:: WORK REQUEST ::
In the copy, every line of the material that follows must appear exactly, and no pictures should.

:: DATA EXTRACT ::
----

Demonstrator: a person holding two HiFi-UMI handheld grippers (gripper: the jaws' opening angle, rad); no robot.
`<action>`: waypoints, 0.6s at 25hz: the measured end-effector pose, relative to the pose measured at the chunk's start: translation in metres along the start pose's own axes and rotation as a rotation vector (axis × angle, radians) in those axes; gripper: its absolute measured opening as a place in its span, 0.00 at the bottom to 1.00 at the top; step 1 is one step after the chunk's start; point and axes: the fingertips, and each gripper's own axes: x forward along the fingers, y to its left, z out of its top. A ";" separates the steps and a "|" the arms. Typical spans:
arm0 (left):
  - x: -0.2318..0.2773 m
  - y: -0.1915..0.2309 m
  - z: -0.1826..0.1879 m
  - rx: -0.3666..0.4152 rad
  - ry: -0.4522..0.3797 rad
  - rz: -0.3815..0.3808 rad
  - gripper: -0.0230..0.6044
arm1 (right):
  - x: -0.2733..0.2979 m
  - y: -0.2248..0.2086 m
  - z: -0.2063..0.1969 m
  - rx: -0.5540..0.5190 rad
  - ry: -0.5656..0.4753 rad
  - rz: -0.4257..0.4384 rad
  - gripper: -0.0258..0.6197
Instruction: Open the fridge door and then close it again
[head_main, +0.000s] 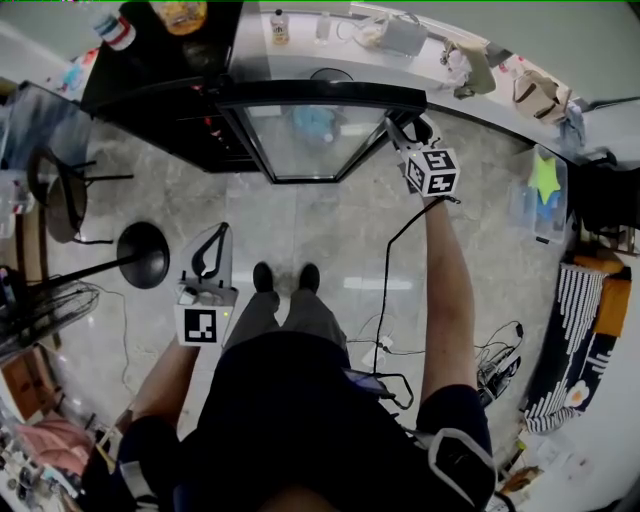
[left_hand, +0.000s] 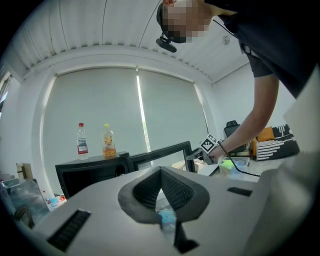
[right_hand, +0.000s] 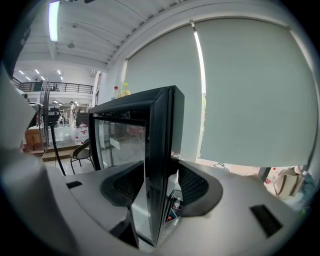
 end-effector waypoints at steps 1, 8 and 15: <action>0.000 0.000 0.000 0.004 -0.001 0.001 0.07 | 0.002 -0.001 0.000 -0.002 0.000 0.005 0.40; 0.001 -0.001 -0.002 0.007 0.011 0.009 0.07 | 0.009 -0.006 0.003 -0.016 0.007 0.030 0.40; 0.003 -0.002 -0.002 0.003 0.012 0.016 0.07 | 0.010 -0.007 0.004 -0.037 -0.002 0.023 0.41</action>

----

:: YOUR RESPONSE ::
Demonstrator: a person holding two HiFi-UMI handheld grippers (gripper: the jaws' opening angle, rad); no robot.
`<action>`: waypoints, 0.6s at 25hz: the measured end-effector pose, relative to the pose measured at the chunk's start: translation in metres along the start pose's own axes and rotation as a rotation vector (axis × angle, radians) in those axes; gripper: its absolute measured opening as a place in its span, 0.00 at the bottom to 1.00 at the top; step 1 is one step after the chunk's start; point and axes: the fingertips, and each gripper's own axes: x forward along the fingers, y to its left, z out of its top. A ";" separates the steps and a "|" the arms. Typical spans:
arm0 (left):
  - x: -0.2318..0.2773 m
  - y: -0.1915..0.2309 m
  - z: -0.1826..0.1879 m
  - rx: -0.3666..0.4152 rad
  - ry: -0.4522..0.3797 rad
  - rz: -0.3815..0.3808 rad
  - gripper: -0.0230..0.6044
arm1 (right):
  - x: -0.2733..0.2979 m
  - y: -0.2248..0.2086 m
  - z: -0.2063..0.1969 m
  - rx: -0.5540..0.5190 rad
  - ry: -0.5656..0.4753 rad
  - rz: -0.4257..0.4384 rad
  - gripper: -0.0258..0.6197
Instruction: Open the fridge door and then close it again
[head_main, +0.000s] 
[left_hand, +0.000s] 
[right_hand, +0.000s] 
 end-effector waypoints at steps 1, 8 and 15: <action>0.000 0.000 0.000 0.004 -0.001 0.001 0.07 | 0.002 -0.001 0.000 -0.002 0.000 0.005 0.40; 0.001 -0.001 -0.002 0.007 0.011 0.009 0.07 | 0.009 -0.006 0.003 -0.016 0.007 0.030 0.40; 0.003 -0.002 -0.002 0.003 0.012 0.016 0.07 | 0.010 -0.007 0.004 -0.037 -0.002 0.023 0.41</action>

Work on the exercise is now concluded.